» **EXERCISE OBJECTIVE**:
Go through the data line by line. Copy each one holding the string "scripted".

» **EXCERPTED RECORDS**:
**********
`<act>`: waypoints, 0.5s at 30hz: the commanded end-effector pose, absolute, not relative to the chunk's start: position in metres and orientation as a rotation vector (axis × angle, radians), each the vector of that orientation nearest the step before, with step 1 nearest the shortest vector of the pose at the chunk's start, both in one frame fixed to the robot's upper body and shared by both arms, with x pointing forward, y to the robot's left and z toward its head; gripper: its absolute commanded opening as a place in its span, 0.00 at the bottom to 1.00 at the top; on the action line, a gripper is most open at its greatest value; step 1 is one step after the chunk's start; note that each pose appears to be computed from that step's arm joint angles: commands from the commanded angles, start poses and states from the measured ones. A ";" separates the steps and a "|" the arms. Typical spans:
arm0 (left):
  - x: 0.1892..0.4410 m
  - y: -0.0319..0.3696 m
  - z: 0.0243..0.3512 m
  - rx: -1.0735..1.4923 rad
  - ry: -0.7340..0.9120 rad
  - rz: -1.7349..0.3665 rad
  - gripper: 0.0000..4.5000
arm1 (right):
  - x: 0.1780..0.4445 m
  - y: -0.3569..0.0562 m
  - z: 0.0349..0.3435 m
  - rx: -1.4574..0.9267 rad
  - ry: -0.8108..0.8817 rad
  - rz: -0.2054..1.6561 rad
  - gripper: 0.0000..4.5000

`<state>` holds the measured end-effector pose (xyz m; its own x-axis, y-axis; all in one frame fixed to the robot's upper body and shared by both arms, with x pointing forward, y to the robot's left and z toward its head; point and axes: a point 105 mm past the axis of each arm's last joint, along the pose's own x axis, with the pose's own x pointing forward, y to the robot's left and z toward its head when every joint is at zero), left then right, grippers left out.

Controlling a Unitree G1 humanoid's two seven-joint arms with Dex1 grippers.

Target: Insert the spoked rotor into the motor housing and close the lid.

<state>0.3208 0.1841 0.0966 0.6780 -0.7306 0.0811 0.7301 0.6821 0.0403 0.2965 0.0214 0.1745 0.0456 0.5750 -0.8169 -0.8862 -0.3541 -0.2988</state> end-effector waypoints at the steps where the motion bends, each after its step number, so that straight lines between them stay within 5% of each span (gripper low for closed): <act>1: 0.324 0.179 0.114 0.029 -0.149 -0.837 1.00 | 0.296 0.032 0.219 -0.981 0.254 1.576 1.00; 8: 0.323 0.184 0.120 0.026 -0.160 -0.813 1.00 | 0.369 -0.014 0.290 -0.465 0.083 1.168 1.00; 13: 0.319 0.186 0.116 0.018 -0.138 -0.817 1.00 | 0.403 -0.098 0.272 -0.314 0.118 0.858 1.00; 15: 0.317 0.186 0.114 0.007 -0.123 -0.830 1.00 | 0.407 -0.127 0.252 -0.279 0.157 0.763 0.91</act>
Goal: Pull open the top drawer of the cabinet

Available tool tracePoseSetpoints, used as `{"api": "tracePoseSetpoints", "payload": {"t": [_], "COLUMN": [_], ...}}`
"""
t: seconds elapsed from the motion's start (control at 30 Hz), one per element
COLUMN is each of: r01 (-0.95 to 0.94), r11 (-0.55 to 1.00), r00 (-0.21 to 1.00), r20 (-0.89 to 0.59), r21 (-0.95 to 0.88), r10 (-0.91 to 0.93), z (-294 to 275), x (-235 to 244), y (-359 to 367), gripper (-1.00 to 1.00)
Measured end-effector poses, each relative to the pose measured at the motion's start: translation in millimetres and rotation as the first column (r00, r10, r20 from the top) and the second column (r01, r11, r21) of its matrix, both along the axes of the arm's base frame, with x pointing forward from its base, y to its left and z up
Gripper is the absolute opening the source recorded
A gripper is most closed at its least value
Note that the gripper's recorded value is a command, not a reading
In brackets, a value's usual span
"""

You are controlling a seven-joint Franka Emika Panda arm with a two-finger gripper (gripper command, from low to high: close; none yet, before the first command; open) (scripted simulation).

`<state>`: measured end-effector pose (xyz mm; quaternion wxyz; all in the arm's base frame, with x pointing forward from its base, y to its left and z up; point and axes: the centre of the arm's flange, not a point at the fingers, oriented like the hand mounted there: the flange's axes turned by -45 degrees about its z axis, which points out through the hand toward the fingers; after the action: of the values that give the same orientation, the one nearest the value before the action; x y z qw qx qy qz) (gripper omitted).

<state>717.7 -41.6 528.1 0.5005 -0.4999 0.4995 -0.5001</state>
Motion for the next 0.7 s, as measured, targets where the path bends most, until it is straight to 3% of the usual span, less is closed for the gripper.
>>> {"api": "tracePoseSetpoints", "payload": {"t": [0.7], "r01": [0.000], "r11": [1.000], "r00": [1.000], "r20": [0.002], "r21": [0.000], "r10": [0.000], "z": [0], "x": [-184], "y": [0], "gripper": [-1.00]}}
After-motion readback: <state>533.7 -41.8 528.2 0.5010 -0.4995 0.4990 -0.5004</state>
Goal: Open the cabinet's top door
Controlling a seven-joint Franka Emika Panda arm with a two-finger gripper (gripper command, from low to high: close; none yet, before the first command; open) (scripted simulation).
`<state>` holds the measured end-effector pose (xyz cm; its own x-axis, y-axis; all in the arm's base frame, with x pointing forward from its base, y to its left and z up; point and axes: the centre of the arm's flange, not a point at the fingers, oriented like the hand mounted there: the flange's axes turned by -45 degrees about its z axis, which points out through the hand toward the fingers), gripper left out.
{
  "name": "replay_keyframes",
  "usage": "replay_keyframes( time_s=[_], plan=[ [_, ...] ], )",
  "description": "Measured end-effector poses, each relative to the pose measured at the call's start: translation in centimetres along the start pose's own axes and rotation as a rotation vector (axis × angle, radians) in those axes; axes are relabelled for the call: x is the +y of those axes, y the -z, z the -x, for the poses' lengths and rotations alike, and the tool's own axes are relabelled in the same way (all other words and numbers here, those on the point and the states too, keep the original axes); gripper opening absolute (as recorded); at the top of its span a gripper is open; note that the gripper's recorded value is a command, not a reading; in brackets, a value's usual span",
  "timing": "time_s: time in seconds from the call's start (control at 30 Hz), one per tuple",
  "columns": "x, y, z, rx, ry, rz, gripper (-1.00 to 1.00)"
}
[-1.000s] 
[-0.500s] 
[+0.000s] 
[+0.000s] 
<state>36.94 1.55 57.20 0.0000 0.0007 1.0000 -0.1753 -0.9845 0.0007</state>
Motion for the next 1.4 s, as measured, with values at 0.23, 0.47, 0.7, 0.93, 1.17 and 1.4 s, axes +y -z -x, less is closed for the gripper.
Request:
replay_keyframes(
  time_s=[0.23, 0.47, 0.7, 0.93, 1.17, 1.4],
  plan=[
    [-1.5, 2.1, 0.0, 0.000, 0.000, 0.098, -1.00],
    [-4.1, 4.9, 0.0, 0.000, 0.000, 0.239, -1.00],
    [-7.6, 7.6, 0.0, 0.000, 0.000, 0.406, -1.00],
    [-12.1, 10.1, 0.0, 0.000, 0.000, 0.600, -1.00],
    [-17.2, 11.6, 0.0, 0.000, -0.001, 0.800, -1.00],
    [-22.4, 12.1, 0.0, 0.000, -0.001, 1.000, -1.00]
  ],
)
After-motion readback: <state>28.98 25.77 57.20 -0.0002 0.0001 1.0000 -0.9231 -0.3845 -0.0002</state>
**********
» **WRITTEN ANSWER**:
You are controlling a seven-joint Franka Emika Panda arm with a two-finger gripper (gripper command, from low to high: close; none yet, before the first command; open) (scripted simulation).
Controlling a seven-joint Franka Emika Panda arm with a two-finger gripper (gripper command, from low to high: close; none yet, before the first command; open) (scripted simulation).

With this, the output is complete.